(Data records)
··········
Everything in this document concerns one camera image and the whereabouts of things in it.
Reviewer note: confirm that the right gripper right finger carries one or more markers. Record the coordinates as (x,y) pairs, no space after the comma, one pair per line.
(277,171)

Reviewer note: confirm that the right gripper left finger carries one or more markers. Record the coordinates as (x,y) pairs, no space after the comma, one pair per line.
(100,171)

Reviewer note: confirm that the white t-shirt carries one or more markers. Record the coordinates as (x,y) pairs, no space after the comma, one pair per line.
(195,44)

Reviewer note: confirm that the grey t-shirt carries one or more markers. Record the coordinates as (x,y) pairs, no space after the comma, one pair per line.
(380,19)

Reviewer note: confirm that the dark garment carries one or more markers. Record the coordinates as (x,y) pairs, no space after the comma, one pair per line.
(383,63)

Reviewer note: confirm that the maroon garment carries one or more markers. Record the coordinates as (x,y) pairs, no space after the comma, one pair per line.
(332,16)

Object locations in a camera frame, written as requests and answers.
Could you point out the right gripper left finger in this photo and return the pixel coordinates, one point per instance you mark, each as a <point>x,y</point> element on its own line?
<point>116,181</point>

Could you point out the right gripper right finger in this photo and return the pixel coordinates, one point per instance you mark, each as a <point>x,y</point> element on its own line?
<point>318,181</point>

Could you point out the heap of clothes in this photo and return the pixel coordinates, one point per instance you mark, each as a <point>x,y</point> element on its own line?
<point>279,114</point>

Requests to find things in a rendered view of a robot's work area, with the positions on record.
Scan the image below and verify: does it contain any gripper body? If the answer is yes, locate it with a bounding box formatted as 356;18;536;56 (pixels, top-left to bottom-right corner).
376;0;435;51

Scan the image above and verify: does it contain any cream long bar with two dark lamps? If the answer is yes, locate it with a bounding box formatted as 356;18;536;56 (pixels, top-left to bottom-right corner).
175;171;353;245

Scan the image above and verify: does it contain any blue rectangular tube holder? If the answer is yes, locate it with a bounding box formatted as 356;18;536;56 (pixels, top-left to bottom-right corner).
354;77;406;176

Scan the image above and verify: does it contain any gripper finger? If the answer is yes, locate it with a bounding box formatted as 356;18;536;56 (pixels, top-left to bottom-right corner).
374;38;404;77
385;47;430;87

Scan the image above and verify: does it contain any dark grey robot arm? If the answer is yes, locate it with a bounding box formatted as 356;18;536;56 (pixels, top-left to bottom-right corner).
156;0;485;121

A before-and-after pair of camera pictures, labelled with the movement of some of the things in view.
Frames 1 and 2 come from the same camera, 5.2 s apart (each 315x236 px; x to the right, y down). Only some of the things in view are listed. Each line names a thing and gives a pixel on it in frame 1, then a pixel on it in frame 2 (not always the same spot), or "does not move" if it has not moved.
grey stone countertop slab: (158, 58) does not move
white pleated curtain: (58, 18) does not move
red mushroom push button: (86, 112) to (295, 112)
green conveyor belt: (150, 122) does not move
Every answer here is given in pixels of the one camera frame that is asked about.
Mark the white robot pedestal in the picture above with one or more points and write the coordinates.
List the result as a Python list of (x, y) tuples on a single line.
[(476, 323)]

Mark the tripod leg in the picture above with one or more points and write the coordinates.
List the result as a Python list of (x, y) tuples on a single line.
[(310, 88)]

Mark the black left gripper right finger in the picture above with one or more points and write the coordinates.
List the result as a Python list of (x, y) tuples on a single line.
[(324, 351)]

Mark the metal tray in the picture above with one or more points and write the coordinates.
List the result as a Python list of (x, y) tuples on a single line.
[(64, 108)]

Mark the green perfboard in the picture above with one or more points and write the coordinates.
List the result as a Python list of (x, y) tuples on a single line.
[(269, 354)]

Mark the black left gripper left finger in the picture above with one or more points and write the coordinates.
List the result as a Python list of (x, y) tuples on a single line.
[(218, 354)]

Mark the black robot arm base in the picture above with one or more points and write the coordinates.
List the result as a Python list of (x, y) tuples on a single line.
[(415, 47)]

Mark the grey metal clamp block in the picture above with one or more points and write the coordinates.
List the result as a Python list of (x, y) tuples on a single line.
··········
Exercise brief =
Where a line of the data holds "metal", show that line.

Result of the task =
Mark the metal tray in the picture above with one or more points and write the coordinates.
Mark the grey metal clamp block in the picture above with one or more points and write the coordinates.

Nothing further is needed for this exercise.